ACTIVITY →
Sort through the material below and copy each line with "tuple".

INPUT DATA →
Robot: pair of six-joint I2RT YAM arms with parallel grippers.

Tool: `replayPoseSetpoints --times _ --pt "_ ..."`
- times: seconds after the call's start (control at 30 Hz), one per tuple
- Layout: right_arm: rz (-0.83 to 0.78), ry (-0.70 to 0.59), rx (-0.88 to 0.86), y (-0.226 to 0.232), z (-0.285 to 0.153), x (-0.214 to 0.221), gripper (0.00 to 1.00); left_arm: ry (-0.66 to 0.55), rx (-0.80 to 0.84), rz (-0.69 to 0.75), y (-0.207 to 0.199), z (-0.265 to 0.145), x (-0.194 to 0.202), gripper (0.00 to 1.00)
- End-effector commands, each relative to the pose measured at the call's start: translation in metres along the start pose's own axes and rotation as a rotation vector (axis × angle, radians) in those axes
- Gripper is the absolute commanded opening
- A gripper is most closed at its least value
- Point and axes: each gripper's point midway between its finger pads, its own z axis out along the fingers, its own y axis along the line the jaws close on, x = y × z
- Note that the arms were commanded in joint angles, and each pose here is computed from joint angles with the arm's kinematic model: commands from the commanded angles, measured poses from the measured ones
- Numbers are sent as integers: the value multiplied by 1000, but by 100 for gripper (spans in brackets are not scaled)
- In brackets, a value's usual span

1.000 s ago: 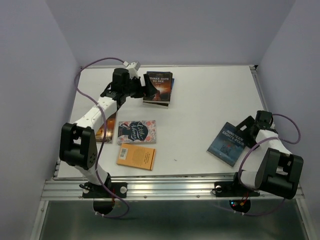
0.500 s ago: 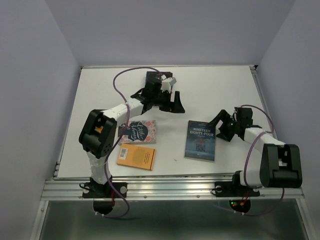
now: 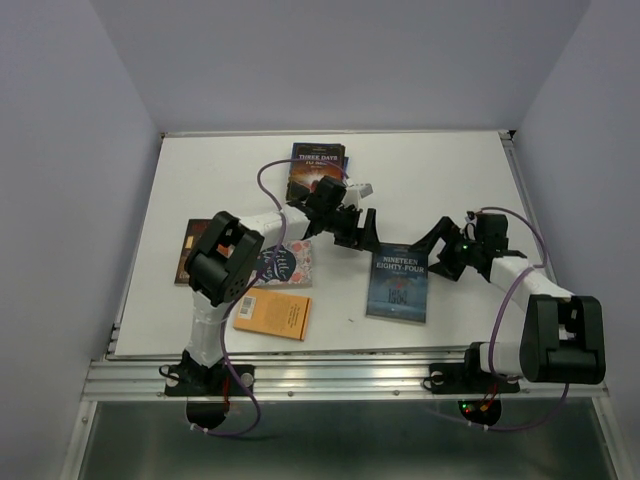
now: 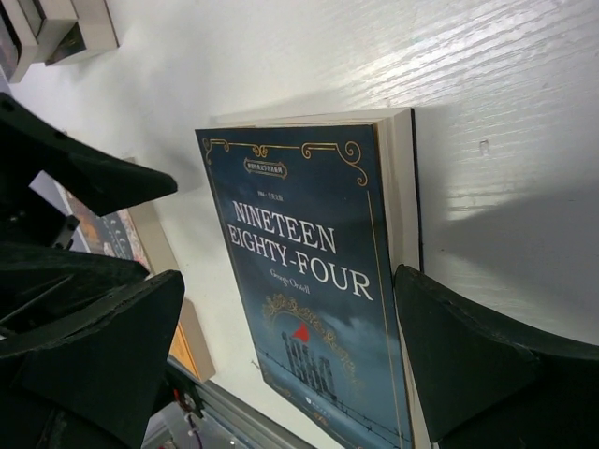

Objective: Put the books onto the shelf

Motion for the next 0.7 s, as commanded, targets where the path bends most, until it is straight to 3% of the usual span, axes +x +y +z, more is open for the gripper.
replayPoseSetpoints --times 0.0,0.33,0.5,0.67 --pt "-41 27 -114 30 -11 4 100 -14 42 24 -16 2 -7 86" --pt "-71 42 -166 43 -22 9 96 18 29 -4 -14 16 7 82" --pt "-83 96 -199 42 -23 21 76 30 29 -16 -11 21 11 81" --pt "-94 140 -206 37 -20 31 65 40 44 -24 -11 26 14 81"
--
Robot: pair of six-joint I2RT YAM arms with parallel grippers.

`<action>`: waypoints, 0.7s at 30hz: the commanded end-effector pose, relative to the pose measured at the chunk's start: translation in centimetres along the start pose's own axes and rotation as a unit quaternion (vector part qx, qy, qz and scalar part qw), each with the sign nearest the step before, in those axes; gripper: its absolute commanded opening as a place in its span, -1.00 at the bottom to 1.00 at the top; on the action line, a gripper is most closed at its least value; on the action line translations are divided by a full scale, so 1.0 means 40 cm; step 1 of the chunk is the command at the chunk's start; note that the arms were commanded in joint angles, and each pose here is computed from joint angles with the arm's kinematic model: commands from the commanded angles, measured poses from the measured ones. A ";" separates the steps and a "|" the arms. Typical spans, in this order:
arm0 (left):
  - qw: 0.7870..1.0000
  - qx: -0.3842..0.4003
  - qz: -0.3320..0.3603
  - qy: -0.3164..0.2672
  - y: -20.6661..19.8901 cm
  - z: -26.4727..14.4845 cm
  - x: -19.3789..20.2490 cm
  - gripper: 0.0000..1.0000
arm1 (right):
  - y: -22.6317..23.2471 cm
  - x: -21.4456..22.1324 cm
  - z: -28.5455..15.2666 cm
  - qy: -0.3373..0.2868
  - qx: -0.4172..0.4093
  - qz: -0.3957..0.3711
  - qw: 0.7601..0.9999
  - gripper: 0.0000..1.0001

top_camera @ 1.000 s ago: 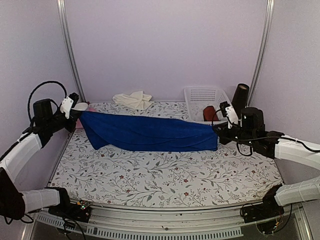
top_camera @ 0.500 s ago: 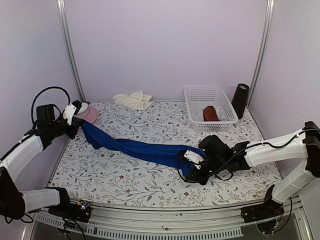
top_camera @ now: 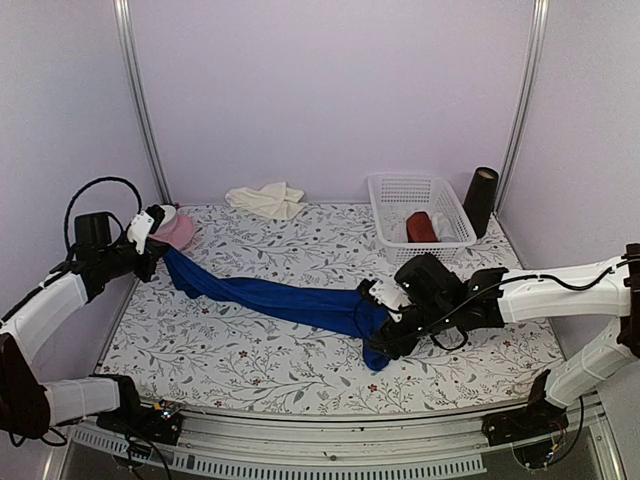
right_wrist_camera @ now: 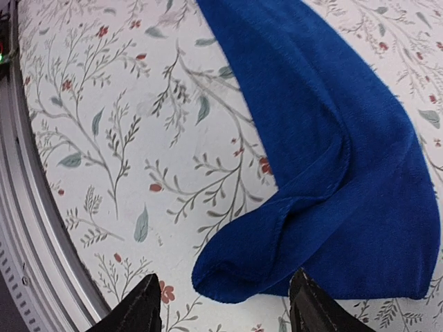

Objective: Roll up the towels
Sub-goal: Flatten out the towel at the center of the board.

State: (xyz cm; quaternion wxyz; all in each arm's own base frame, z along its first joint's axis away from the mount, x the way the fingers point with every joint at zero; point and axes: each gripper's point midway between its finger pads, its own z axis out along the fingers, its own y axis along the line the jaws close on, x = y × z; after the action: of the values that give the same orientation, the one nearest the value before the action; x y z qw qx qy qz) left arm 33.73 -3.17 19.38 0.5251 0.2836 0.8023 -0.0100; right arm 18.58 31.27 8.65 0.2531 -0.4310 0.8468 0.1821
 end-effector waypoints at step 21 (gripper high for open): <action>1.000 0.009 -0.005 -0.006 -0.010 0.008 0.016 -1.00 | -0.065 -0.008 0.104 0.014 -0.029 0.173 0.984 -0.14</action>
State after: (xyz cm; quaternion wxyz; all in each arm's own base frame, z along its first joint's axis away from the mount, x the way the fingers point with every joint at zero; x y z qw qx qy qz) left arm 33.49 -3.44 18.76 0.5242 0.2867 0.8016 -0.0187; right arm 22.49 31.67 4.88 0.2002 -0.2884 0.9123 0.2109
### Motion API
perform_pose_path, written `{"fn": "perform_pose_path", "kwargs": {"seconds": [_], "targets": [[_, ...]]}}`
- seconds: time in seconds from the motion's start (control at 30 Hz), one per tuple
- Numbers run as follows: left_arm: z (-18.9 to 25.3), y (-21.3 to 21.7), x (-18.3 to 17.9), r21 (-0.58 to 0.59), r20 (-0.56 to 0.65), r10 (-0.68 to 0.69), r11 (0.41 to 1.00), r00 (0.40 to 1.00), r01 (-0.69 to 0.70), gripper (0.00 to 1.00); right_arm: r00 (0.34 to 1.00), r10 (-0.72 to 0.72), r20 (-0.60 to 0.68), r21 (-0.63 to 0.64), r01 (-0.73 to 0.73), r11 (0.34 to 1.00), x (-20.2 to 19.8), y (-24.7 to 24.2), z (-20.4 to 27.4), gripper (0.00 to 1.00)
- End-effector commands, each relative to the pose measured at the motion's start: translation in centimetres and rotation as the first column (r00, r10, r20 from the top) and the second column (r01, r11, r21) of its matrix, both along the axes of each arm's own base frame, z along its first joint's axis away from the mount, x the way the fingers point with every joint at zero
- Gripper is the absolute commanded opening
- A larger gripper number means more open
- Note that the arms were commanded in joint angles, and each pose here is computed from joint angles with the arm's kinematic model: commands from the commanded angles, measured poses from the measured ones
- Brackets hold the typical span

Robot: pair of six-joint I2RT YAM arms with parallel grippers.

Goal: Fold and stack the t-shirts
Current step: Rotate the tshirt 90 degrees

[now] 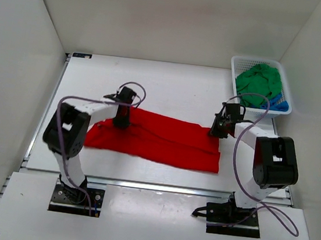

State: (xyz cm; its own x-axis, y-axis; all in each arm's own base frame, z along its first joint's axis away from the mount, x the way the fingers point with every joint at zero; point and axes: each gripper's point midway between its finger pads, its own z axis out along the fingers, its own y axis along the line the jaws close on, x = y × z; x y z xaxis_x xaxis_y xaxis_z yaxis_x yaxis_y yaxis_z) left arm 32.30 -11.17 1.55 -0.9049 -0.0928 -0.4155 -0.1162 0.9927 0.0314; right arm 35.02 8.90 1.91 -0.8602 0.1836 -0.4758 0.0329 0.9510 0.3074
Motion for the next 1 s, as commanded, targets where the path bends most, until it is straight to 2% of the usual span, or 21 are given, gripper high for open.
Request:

YOUR RESPONSE →
- times: seconds after the call's start (control at 30 Hz), one per tuple
- seconds: time in seconds from the motion's start (control at 30 Hz), one per tuple

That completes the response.